Best Regards, Shirley

p.s. Oh ~ since you offered ~ I keep reading the term 'Apache web server' in relation to security. I went to their site and to be perfectly honest, it was all way over my head and I came away not knowing any more than when I arrived! Would you be so kind as to explain exactly what it is, what function it provides and if it would be of benefit to me? Thanks!
[08-17-2000] saintly :
Yes, PGP is only for email between yourself and the client. Each person intending to use it has to set it up, but it's obviously not a popular pick. Nobody wants to ask clients to download and install software, rely on them to do it correctly and use it encrypt email communications...

Apache is a program that is designed to serve web pages. In order for clients to see web pages on a machine, it has to be running some sort of web server that reads the web pages off a disk and sends them to the browser (like Netscape) when the client asks. Microsoft provides one software package to do this, called IIS. There are a few other options, but far and away the most popular package for doing it is the free server software package called Apache.
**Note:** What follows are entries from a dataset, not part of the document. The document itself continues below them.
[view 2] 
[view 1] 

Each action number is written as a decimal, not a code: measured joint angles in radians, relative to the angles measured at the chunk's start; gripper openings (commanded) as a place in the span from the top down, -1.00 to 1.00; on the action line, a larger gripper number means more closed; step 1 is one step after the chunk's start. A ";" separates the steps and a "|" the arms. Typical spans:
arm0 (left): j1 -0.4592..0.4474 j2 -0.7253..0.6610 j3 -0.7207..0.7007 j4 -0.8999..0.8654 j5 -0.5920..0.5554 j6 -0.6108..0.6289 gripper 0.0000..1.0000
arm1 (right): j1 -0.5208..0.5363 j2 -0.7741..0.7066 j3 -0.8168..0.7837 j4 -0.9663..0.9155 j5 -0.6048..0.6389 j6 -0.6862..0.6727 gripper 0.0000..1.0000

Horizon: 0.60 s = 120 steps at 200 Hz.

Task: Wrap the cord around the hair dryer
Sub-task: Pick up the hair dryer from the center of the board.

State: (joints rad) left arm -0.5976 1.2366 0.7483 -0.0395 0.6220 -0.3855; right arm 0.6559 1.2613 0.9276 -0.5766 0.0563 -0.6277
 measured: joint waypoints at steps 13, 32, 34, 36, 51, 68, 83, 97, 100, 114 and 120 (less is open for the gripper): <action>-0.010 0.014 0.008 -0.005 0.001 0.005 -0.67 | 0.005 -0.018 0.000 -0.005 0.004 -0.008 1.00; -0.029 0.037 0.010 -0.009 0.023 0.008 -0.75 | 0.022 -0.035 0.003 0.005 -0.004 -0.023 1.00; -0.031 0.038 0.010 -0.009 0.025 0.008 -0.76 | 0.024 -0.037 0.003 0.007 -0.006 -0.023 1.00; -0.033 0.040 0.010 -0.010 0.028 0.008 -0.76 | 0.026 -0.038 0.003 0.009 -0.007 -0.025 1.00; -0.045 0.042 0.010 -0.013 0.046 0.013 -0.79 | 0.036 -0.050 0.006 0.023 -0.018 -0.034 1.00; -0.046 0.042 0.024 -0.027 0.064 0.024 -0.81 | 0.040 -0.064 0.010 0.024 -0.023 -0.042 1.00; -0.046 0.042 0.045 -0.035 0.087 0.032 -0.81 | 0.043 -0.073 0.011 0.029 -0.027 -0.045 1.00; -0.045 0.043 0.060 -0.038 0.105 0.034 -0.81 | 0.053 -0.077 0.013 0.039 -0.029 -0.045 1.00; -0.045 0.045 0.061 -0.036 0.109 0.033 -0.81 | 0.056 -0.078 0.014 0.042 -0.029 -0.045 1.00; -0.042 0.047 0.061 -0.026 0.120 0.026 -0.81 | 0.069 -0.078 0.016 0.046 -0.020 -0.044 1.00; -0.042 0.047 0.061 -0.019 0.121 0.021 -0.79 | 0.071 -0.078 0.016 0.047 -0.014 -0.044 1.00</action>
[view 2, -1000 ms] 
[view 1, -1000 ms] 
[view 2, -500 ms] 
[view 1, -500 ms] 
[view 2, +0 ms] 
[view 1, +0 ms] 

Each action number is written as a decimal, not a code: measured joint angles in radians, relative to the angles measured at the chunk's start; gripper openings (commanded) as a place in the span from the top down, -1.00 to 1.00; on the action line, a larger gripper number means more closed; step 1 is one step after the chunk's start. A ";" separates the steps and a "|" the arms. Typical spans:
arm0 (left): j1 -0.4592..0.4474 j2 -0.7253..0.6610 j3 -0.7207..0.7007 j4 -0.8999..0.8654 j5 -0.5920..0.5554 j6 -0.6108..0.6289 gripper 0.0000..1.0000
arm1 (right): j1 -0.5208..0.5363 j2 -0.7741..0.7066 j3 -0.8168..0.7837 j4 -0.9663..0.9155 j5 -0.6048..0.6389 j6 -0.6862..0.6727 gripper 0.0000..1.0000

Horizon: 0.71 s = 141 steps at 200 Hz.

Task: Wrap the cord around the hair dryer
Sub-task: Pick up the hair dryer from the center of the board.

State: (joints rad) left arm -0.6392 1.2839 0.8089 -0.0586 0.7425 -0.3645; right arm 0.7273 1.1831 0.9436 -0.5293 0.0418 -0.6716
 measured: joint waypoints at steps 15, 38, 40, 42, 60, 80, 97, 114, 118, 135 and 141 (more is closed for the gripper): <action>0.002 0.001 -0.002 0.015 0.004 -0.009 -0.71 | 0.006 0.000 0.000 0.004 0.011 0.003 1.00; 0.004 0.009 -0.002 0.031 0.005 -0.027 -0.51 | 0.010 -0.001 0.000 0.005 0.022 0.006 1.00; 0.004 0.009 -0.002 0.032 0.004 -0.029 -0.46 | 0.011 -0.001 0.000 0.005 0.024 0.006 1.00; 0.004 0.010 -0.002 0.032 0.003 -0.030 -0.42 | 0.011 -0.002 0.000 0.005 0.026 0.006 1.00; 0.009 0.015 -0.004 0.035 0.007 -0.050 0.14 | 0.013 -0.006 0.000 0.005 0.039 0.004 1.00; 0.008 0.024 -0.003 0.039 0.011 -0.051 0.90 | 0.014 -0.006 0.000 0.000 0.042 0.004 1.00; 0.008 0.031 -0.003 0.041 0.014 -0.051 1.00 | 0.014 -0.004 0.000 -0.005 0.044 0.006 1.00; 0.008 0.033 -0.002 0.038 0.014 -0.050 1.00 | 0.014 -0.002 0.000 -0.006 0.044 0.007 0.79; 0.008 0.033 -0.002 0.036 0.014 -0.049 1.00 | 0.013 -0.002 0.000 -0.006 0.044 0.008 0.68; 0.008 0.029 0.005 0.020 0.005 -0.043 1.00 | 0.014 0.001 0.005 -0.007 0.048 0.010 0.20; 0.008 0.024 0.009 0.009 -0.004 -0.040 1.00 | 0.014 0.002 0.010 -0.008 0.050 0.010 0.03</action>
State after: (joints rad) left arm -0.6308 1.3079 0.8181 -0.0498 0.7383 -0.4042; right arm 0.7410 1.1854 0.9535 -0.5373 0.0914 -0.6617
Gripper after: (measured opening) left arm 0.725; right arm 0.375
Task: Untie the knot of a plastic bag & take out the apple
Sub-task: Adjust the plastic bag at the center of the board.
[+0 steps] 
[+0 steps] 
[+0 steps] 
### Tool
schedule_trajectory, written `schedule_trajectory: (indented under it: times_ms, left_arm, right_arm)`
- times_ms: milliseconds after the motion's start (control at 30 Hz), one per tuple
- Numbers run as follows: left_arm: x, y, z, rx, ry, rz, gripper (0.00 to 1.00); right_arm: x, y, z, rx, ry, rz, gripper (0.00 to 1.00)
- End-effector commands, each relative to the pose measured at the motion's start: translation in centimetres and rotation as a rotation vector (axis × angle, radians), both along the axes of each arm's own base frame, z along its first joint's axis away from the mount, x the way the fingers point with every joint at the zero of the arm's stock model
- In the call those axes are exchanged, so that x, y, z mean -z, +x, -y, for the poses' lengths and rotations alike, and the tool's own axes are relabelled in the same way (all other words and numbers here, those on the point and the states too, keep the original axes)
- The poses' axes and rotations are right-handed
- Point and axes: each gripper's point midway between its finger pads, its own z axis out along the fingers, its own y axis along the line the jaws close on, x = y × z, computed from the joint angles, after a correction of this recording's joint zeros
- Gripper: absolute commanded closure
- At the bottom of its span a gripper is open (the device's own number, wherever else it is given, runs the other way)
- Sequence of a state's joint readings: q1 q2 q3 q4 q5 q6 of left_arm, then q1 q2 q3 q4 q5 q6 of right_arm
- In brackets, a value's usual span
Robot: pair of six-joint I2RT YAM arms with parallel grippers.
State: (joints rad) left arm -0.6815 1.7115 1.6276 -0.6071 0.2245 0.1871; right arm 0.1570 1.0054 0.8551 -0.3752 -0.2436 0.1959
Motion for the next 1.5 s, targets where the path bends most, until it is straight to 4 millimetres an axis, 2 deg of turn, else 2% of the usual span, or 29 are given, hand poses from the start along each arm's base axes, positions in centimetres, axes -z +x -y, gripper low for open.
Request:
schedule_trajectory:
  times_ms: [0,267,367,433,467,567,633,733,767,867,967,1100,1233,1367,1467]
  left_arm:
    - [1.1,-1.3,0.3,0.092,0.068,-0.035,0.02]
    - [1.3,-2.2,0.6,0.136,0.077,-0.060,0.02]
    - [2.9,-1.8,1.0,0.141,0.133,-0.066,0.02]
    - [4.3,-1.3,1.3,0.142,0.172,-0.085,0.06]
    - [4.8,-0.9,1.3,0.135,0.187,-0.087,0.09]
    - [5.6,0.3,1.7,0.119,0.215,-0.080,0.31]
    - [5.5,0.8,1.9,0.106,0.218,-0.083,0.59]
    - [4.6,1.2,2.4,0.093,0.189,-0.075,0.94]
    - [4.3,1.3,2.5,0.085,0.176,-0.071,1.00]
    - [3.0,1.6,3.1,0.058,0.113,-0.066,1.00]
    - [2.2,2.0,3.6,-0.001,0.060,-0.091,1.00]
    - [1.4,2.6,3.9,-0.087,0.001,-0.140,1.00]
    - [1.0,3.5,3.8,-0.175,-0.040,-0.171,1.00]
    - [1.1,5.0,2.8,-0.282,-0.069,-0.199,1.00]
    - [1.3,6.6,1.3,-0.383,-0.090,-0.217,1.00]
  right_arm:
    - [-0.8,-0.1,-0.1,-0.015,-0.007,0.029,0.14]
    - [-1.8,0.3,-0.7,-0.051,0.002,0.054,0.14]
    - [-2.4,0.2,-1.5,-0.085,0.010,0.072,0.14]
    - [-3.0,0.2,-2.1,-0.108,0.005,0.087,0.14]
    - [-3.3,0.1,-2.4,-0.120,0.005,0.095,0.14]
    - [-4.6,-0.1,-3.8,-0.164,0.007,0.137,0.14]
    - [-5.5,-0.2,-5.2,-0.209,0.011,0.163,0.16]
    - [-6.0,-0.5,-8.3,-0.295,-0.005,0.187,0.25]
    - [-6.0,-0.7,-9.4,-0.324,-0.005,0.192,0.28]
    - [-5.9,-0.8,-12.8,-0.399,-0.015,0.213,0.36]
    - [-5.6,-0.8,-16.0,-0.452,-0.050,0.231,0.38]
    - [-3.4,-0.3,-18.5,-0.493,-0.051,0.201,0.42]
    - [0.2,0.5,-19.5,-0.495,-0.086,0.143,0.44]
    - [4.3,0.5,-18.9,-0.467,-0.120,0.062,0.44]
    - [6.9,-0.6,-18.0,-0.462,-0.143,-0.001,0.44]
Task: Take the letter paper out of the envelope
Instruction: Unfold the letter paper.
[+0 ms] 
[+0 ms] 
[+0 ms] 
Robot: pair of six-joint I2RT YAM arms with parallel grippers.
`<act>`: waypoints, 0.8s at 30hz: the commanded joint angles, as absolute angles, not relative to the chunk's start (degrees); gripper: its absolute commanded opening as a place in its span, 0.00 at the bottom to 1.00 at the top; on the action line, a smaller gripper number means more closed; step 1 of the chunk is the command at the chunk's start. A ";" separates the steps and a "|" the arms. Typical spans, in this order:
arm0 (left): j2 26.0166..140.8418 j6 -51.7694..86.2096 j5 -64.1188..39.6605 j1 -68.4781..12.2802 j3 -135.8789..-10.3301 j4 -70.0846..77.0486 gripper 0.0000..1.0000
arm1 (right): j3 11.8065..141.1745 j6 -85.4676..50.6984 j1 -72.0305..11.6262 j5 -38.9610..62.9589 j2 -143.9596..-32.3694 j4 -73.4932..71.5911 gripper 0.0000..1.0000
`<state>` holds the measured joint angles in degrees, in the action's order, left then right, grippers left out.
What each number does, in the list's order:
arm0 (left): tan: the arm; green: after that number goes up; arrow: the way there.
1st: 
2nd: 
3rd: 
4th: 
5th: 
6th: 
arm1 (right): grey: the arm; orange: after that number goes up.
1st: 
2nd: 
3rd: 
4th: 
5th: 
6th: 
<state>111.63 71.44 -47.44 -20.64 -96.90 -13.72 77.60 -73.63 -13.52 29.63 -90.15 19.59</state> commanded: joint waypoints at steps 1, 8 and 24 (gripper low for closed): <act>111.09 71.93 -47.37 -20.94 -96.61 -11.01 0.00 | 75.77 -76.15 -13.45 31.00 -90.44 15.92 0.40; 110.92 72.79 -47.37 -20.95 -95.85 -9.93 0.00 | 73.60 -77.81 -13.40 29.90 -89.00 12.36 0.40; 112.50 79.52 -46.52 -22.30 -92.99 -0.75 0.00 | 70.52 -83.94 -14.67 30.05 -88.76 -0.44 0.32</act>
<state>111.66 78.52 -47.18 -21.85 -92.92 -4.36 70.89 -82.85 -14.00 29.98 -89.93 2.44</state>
It is fast, reliable and easily extensible. Since it is the most popular, most other documentation describing web servers uses it as an example.

If you already have a host site, or you are using someone else's site or server to host your pages, then you do not need Apache (or the host site may already be running it).

Does that help explain Apache?
[08-17-2000] perfectsites : Hi Saintly ~

Yes, that was a big help! And I do already have my own domain hosted by my ISP and am hosting my client's site on my web space there. More than likely, my ISP already has Apache, so I'll just contact them to investigate further.

Thank you so much for taking the time to clarify that for me.

You have really been a great help and it is so nice of you to donate your advice like this ~ it's wonderful to know there's still cool people like you in the world.

Best Regards, Shirley
[08-17-2000] saintly : Always glad to help...
[08-20-2000] saintly : If you're through with this question however, you can close & rate it. That way it goes to the answer library for others to read if they have similar questions!
[08-21-2000] perfectsites : Sorry, I was just trying to have a bit of a life of my own and I took the weekend off ~ didn't even check the e-mail or I get sucked in again!! LOL!!

Thanks again for all your help!

Best Regards, Shirley
[08-22-2000] saintly : ?? Oh.. I'm sorry. I'm not completely sure how the user-end works. There should be a radio button that says 'close and rate this question' instead of 'reply'. If you click that, pick a rating and hit "submit", then this question goes to the answer library.